Problem description:
In the material below, find the line with "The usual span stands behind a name" and the line with "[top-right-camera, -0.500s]", then output those two lines and every line between them, exactly.

Information supplied:
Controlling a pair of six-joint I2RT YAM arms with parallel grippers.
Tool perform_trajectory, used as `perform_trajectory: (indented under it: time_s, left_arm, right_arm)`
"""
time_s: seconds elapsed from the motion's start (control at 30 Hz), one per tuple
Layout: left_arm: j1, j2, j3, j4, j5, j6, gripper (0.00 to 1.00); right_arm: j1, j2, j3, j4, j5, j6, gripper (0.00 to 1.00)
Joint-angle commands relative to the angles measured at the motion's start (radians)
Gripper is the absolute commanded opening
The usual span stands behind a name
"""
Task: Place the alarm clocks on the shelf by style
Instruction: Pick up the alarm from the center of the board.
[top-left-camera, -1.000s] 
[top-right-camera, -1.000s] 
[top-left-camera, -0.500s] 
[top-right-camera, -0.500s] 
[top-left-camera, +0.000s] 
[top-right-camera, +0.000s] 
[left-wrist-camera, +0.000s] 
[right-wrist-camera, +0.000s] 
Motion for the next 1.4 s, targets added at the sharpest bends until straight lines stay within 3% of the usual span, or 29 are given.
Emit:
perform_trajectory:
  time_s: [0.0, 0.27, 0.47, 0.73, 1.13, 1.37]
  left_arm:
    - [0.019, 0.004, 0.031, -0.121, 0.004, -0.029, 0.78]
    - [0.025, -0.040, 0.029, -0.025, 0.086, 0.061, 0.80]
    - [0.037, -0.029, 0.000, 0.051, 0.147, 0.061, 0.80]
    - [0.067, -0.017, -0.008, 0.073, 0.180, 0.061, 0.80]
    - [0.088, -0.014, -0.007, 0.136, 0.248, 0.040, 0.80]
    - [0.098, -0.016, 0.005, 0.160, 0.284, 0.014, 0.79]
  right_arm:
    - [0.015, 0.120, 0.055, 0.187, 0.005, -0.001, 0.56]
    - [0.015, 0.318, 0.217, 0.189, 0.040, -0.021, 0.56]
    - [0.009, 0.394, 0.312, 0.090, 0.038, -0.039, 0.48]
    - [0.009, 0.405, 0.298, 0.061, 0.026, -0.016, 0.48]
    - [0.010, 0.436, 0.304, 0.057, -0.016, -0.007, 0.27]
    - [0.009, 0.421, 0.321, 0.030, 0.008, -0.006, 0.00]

Written response:
The usual span stands behind a name
"""
Task: Place the alarm clocks on the shelf by style
Instruction: Pick up the alarm from the center of the board.
[top-left-camera, -1.000s] 
[top-right-camera, -1.000s] 
[top-left-camera, -0.500s] 
[top-right-camera, -0.500s] 

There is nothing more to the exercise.